Hace poco visitamos un ejemplo de festival que probablemente ejemplifica la mejor manera de crear una amistad entre una población y los miles de visitantes que pasan por ella con la excusa de unos días de musica y desenfreno. (Te lo contaba en este post). Si tu anfitrión gana, tu también ganas, es la politica de Electrosplash.

Alejado tal vez un poco en lo musical, hoy vengo a hablar de tal vez el mejor ejemplo de integración al que un festival pueda llegar (Y hablo de lo que he conocido en estos años de periplo festivalero) y no es otro que la cita que todos los años en torno al 15 de Agosto reune a miles de incondicionales del sonido indie-rock y la electronica más endulzada: Sonorama Ribera.

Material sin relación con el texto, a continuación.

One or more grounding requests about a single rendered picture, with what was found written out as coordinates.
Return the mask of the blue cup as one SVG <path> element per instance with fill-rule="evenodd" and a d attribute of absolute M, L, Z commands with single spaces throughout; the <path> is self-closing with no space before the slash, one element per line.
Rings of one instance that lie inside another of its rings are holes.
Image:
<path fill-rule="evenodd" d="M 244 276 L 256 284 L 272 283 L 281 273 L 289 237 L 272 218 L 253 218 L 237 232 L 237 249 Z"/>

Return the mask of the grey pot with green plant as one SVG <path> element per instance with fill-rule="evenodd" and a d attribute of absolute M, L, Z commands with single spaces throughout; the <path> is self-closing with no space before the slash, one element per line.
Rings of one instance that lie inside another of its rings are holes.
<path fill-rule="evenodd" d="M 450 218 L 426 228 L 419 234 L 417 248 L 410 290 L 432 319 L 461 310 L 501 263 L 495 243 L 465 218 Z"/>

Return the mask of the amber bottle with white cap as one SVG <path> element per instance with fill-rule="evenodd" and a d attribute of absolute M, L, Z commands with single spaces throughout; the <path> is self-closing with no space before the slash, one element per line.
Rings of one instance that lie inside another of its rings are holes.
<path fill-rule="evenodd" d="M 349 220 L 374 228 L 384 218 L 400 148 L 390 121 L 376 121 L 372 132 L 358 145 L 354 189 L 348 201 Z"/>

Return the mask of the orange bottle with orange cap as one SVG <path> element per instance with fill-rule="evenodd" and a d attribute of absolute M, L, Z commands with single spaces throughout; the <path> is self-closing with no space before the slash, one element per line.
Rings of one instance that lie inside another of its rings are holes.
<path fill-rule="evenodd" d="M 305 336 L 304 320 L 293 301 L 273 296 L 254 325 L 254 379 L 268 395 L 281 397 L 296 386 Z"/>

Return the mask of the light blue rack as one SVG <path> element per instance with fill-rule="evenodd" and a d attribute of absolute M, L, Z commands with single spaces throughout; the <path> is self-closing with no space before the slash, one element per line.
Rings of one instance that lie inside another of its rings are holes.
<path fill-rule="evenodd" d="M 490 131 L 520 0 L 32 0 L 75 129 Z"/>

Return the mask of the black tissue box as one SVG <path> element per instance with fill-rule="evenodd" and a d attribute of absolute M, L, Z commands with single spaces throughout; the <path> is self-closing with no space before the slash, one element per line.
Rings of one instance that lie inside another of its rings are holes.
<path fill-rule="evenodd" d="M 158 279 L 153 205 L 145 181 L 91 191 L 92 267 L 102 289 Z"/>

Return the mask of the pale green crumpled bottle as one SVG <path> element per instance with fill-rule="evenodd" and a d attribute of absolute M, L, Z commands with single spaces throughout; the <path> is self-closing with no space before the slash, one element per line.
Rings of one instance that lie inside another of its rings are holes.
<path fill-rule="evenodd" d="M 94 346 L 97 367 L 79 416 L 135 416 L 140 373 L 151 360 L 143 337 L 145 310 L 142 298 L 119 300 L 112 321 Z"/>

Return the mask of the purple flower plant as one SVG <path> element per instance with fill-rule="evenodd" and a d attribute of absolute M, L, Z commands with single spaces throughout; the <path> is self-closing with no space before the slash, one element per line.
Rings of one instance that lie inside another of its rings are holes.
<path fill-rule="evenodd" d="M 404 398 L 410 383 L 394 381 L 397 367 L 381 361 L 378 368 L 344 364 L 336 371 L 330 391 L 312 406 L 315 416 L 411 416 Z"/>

¿Que hace tan especial Sonorama para ser incluido en este blog? Facil y sencillo, haber conseguido el ecosistema perfecto para que publico, organización, instituciones y empresarios salgan beneficiados de 5 días que a buen seguro serían molestia para los habitantes de esta localidad. ¿Las claves?

Llevar el festival al pueblo: Basta ya de recintos de conciertos en descampados alejados de la civilización. Sonorama si tiene su recinto en las afueras, pero incluye dentro de su programación una serie de conciertos en clave matinal que se han convertido en cita ineludible para los asistentes de pulsera e incluso visitantes de día que disfrutan de conciertos gratuitos y porque no decirlo dan buena fama y buen dinero a la localidad.

¿Producto local? Si, gracias: Aranda de Duero, tierra de vinos, y al final la mejor manera de enamorar es por el estomago. Con las diferentes catas en las bodegas del pueblo, se genera un buen recuerdo en el visitante que a buen seguro volverá el año que viene y quien sabe si acompañado.

¿La consecuencia? Que las instituciones publicas aparezcan en el lado de los colaboradores más que en el lado enemigo, permitiendo probablemente la sostenibilidad del evento en el tiempo. Cuanto tendrían que aprender algunos empresarios del mundo clubber de este tipo de organizaciones.